Actually, nothing interesting has happened, I just ran some SSL tests1 on my home mailserver while getting ready to swap the SSL certificates from rapidSSL to Lets Encrypt. This is necessary due to various browsers ceasing to trust rapidSSL-issued certs soon2 so my cert will start showing up as untrusted. I’d rather avoid that so a switch to Lets Encrypt is a no-brainer, especially with the automated renewal process being so smooth.
However, the “F” I was seeing in the test was nothing to do with the certificate issuer, it was simply due to me not keeping the Apache SSL configuration up to date even though I had kept the server OS properly updated3. Actually, I don’t think I’ve touched the SSL configuration since 2014 at all, and I think I just accepted the default install then, so null points for security-awareness 🙁
So, what was in the ssl config? This was the default:
# SSL Protocol support: # List the enable protocol levels with which clients will be able to # connect. Disable SSLv2 access by default: SSLProtocol all -SSLv2 # SSL Cipher Suite: # List the ciphers that the client is permitted to negotiate. # See the mod_ssl documentation for a complete list. SSLCipherSuite ALL:!ADH:!EXPORT:!SSLv2:RC4+RSA:+HIGH:+MEDIUM
Oops, according to the “F” report I’ve got a load of insecure cyphers enabled by default – hardly surprising since they were old settings and there has been a load of cypher-cracking since then.

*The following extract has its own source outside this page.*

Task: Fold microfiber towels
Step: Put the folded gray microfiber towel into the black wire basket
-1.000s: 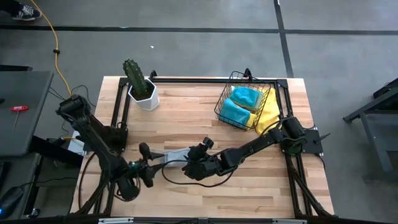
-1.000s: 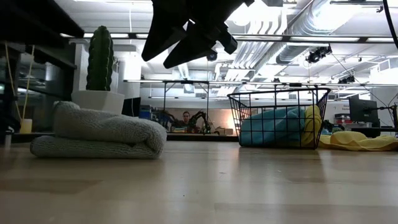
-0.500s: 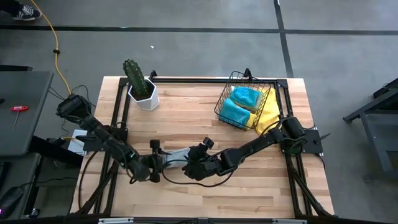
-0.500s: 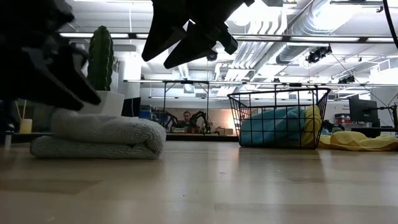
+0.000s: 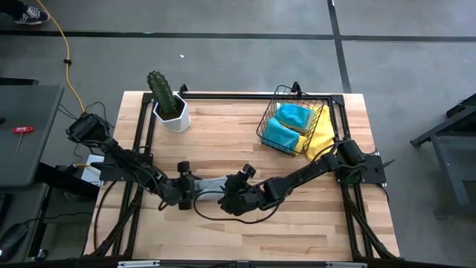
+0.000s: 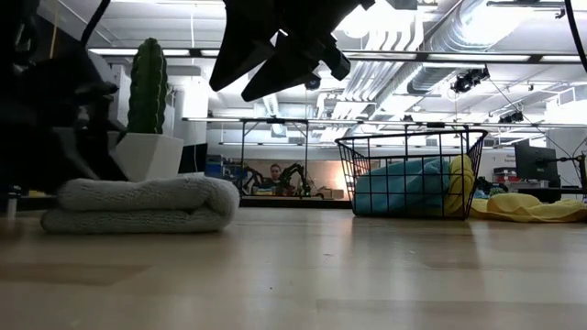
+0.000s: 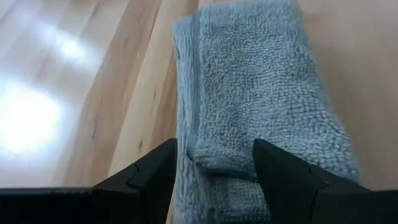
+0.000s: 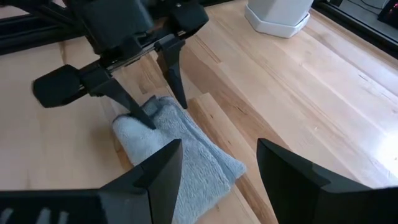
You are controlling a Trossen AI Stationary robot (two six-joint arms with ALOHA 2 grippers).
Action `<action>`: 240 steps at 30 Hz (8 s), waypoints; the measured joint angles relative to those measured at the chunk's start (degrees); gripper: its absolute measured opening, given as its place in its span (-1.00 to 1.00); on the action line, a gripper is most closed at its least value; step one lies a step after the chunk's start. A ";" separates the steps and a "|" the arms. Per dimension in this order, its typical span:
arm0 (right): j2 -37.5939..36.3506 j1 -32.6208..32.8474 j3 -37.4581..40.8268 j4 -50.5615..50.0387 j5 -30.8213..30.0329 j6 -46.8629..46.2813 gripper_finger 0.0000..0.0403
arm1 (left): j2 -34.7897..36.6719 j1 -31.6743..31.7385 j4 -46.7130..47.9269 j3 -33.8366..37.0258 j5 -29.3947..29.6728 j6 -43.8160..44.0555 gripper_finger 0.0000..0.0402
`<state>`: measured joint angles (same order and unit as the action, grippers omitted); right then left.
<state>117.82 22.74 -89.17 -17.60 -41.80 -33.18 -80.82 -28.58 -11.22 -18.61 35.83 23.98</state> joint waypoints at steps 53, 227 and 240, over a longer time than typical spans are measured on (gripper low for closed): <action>-2.14 -4.57 30.56 41.00 18.11 -43.51 -0.01 | 0.00 1.31 4.08 0.94 -0.46 4.38 -0.01; -29.31 -48.62 24.97 -43.86 9.04 -36.39 -1.00 | 38.32 -16.02 26.77 -13.09 17.27 -7.66 -0.01; -29.31 -49.44 22.93 -46.73 8.61 -33.37 -0.44 | 38.34 -16.02 26.77 -13.09 17.27 -7.66 -0.01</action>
<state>88.51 -26.70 -66.23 -64.33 -33.19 -66.56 -42.48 -44.60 15.55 -31.70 53.10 16.32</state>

So – how to fix it? Simple, let’s cheat and look at one of my recent Apache VPS installs that I know tests as “A” on the defaults. Like so:
SSLProtocol all -SSLv2 -SSLv3 SSLHonorCipherOrder on #(line breaks added for clarity) SSLCipherSuite "EECDH+ECDSA+AESGCM EECDH+aRSA+AESGCM EECDH+ECDSA+SHA384 EECDH+ECDSA+SHA256 EECDH+aRSA+SHA384 EECDH+aRSA+SHA256 EECDH !aNULL !eNULL !LOW !3DES !MD5 !EXP !PSK !SRP !DSS !EDH !RC4"

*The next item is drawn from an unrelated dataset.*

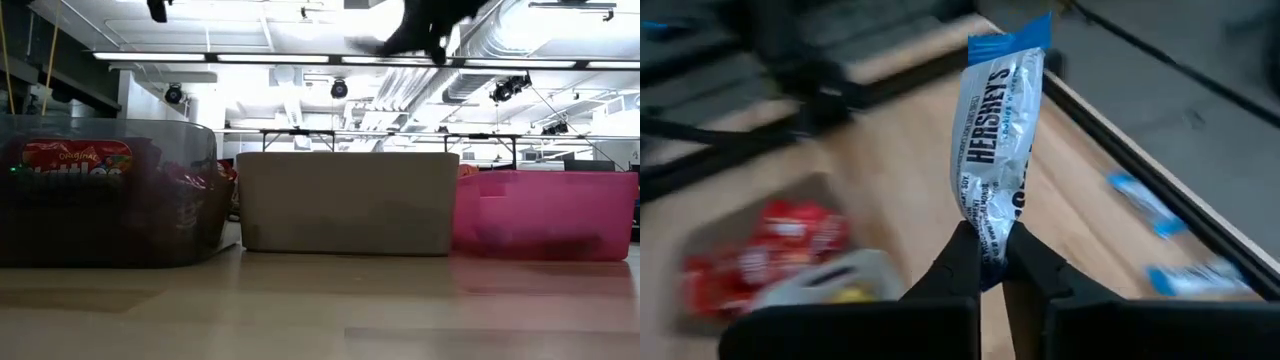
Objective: Sort candy
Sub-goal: Put the white chocolate into the pink bin
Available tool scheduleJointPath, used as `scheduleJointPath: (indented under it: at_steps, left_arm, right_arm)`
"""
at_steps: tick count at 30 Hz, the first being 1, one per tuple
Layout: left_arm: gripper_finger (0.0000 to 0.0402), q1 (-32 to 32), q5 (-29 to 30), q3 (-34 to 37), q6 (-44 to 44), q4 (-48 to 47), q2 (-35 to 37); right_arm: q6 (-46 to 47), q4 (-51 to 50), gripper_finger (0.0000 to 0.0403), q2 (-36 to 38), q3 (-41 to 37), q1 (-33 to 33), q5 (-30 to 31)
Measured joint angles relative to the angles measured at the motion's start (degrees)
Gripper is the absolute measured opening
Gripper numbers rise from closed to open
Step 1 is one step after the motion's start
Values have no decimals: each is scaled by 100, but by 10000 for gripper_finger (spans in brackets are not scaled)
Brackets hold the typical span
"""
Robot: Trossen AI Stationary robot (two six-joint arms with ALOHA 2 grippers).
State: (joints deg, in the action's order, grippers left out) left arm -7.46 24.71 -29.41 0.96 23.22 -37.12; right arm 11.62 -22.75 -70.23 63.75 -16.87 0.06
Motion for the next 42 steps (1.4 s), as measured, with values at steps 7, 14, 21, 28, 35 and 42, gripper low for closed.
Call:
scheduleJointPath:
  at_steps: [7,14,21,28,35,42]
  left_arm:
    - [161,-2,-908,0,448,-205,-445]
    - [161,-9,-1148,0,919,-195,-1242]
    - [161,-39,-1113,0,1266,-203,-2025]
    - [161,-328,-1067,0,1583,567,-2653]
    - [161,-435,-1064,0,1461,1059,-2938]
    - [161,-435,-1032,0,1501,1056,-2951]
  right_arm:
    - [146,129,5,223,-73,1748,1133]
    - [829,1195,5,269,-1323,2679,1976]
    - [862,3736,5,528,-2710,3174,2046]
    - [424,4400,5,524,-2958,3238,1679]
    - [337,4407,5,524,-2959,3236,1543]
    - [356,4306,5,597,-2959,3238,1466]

The compromised SSLv3 is disabled and the Cypher suites are restricted to the strongest ones only and in order of strength.

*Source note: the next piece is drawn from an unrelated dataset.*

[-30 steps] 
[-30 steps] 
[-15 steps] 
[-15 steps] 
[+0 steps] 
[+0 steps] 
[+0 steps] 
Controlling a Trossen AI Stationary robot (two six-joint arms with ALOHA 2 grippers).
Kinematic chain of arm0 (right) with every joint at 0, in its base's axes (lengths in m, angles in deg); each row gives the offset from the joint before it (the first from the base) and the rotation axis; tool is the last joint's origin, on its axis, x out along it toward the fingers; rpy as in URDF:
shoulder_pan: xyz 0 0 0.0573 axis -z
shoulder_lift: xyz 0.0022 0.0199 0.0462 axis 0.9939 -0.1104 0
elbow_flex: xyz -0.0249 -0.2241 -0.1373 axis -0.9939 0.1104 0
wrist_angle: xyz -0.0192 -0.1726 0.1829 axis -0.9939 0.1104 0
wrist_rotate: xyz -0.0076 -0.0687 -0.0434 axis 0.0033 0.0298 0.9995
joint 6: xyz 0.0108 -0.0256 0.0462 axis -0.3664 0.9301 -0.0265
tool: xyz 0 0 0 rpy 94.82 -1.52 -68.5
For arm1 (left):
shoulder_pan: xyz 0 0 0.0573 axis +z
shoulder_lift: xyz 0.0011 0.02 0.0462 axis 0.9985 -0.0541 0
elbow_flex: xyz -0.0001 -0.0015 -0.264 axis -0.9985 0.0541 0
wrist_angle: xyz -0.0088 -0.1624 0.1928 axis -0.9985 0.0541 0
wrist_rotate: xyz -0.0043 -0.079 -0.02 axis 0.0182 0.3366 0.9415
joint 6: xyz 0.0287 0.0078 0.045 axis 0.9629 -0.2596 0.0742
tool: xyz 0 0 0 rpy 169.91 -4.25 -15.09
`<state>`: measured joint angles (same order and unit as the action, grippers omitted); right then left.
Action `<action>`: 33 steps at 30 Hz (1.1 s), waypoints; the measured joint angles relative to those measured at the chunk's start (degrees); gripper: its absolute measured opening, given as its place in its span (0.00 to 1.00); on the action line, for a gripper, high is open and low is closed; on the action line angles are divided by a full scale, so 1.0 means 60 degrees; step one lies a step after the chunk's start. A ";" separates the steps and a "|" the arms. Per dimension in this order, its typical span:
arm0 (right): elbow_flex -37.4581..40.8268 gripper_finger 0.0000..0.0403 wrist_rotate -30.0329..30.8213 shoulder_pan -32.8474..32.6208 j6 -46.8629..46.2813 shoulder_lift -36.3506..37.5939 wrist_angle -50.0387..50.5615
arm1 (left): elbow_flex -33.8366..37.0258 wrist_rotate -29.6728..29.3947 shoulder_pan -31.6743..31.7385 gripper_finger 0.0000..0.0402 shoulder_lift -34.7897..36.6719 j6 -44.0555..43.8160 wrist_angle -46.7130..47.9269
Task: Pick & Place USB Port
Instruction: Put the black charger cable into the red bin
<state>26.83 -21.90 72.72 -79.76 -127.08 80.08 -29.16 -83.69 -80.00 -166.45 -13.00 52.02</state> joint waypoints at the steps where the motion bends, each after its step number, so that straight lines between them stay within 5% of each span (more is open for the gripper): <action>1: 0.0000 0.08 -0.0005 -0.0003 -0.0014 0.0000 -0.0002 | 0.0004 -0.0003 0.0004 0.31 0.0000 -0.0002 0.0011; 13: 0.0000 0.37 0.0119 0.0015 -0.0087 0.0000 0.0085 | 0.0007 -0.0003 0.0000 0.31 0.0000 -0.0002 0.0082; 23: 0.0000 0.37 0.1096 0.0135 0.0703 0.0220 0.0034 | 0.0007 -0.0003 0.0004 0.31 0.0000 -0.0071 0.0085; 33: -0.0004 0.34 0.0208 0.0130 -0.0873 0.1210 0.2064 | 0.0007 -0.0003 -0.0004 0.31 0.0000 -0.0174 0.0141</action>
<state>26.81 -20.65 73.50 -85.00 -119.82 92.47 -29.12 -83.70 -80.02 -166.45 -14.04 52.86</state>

I edited my SSL config to match this and also fixed the certificate chain problem where I didn’t update it properly last time I renewed my cert. Then I re-ran the tests…
Fixed 🙂 It really was that easy to be insecure and also that easy to fix.
I’ll take that as a wake-up call to check SSL settings properly and keep an eye on the security recommendations as they change in future.